Copy every line of the data that contains the string "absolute".

• DATASET SECTION

-- Opening Marker --

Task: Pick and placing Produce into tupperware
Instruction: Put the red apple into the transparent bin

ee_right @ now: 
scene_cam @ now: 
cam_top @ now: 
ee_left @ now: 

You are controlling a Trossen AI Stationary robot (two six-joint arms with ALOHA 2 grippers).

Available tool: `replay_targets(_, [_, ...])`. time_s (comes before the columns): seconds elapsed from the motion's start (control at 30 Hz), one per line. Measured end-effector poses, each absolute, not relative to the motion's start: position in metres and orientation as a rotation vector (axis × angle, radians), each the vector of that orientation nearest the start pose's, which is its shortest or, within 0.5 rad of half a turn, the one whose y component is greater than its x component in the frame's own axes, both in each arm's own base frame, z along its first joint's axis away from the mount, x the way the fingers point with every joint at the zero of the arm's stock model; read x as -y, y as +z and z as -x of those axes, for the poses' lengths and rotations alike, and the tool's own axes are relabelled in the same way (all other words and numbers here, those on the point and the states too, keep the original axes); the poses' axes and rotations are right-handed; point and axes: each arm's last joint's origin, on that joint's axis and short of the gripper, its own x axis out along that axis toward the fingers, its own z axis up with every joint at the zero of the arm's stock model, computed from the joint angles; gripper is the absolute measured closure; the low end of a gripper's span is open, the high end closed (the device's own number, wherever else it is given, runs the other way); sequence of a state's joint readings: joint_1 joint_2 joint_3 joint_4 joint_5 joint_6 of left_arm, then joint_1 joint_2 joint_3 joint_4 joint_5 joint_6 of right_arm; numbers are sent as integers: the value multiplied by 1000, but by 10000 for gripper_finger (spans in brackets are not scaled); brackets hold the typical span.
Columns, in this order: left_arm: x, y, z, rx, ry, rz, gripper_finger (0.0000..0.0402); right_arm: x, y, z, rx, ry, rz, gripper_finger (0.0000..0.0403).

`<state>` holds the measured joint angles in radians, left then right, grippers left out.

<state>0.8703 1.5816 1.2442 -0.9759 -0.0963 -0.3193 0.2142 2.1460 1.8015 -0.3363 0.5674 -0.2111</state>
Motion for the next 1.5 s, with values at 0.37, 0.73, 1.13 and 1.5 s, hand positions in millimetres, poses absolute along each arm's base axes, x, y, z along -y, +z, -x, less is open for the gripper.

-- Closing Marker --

• TASK OUTPUT
Available tool: `replay_targets(_, [_, ...])`. time_s (comes before the columns): seconds elapsed from the motion's start (control at 30 Hz), one per line. Measured end-effector poses, each absolute, not relative to the motion's start: position in metres and orientation as a rotation vector (axis × angle, radians), each the vector of that orientation nearest the start pose's, which is its shortest or, within 0.5 rad of half a turn, the one whose y component is greater than its x component in the frame's own axes, both in each arm's own base frame, z along its first joint's axis away from the mount, x the way the fingers point with every joint at the zero of the arm's stock model; read x as -y, y as +z and z as -x of those axes, for the poses' lengths and rotations alike, and the tool's own axes are relabelled in the same way (all other words and numbers here, those on the point and the states too, keep the original axes); the poses' axes and rotations are right-handed; point and axes: each arm's last joint's origin, on that joint's axis and short of the gripper, its own x axis out along that axis toward the fingers, its own z axis up with every joint at the zero of the arm's stock model, computed from the joint angles; gripper is the absolute measured closure; the low end of a gripper's span is open, the high end closed (the device's own number, wherever else it is given, runs the other way); sequence of a state's joint readings: joint_1 joint_2 joint_3 joint_4 joint_5 joint_6 of left_arm, then joint_1 joint_2 joint_3 joint_4 joint_5 joint_6 of right_arm; numbers are sent as integers: the value multiplied by 1000, but by 10000 for gripper_finger (spans in brackets are not scaled); brackets hold the typical span.
Motion for the next 1.5 s, with values at 0.37, 0.73, 1.13 and 1.5 s, hand positions in millimetres, poses absolute along each arm's base axes, x, y, z along -y, +z, -x, less is open for the gripper.

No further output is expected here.